**GOAL OF THE EXERCISE:** Each line with the word "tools" must appear in the answer, copied from the records.

==== EXTRACTED MATERIAL ====

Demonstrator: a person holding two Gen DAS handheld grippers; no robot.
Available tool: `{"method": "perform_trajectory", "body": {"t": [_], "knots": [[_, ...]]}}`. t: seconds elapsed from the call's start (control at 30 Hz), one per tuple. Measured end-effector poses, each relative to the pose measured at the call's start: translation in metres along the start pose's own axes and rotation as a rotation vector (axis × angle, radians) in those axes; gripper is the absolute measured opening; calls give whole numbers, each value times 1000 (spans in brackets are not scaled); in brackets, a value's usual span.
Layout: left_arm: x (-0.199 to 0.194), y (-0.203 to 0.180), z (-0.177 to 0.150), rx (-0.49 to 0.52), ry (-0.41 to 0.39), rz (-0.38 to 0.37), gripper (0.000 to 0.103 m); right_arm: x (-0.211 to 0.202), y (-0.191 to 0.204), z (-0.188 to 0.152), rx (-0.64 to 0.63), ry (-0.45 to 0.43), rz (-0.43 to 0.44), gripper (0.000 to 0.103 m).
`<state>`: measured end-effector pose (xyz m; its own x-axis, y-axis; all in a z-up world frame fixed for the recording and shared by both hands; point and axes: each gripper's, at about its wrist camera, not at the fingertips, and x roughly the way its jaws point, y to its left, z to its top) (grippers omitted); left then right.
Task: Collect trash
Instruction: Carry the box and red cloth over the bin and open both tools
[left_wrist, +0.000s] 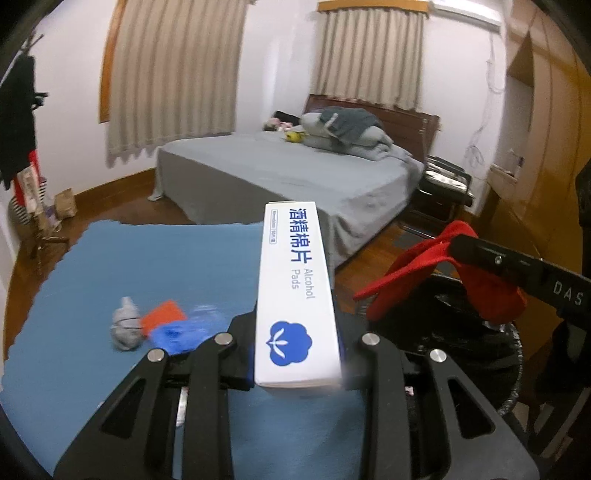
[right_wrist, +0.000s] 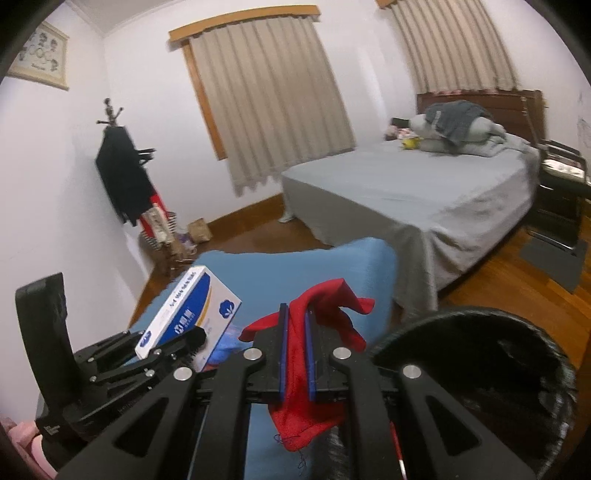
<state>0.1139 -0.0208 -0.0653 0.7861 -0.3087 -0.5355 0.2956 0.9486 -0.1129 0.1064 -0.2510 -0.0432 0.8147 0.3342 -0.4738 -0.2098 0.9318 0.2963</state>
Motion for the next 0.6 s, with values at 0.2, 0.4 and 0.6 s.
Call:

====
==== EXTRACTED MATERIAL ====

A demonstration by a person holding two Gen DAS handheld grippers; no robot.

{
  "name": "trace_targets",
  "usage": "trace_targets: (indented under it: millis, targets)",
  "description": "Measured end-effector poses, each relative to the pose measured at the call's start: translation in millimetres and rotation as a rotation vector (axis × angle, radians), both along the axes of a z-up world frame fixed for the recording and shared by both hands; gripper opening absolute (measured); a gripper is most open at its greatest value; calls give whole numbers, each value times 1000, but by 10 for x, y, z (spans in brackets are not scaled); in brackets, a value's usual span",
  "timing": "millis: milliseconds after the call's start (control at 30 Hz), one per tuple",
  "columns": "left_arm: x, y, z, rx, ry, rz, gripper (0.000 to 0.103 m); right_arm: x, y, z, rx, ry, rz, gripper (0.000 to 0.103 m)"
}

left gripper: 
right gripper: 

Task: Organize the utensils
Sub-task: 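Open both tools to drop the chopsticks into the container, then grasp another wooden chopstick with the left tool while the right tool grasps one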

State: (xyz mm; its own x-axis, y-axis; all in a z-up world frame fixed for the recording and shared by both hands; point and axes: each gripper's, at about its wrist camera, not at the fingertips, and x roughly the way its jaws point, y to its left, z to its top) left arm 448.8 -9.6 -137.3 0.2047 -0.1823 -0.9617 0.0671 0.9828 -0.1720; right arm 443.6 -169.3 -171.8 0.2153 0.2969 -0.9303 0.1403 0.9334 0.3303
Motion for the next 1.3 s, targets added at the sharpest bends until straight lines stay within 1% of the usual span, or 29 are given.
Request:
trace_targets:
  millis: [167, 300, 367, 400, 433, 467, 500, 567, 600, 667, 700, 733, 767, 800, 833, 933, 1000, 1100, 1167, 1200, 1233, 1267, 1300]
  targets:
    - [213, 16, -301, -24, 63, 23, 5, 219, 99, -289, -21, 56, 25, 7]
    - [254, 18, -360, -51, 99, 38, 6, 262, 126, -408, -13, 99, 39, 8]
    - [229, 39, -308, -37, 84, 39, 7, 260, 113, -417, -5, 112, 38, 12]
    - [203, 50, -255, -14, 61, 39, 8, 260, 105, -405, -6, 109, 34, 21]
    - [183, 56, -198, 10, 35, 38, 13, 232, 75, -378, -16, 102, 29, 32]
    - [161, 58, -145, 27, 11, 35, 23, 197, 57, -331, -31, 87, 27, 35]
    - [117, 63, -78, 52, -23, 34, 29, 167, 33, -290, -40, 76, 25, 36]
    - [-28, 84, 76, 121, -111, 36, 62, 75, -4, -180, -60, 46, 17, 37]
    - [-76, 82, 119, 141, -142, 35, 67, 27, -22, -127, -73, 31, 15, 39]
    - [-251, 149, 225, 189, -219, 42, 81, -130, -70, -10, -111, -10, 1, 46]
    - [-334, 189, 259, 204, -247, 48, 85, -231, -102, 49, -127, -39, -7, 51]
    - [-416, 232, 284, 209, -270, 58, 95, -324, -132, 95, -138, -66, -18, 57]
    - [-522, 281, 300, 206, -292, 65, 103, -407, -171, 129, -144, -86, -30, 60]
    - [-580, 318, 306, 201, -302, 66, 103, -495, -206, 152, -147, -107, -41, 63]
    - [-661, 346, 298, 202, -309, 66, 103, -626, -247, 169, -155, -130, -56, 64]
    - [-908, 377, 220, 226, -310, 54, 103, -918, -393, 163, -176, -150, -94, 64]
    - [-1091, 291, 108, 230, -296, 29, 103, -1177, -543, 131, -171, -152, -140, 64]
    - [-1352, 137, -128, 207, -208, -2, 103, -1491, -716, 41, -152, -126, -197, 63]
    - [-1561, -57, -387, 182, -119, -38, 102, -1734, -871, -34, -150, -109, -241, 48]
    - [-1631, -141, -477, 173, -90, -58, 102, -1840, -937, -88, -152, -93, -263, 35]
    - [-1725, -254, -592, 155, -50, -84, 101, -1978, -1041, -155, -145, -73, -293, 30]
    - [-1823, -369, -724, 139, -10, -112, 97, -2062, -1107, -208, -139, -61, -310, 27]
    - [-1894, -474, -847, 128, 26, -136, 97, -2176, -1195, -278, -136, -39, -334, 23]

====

**OUTPUT FOR THIS EXERCISE:**
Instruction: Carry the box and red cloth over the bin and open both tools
Sub-task: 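Open both tools to drop the chopsticks into the container, then grasp another wooden chopstick with the left tool while the right tool grasps one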

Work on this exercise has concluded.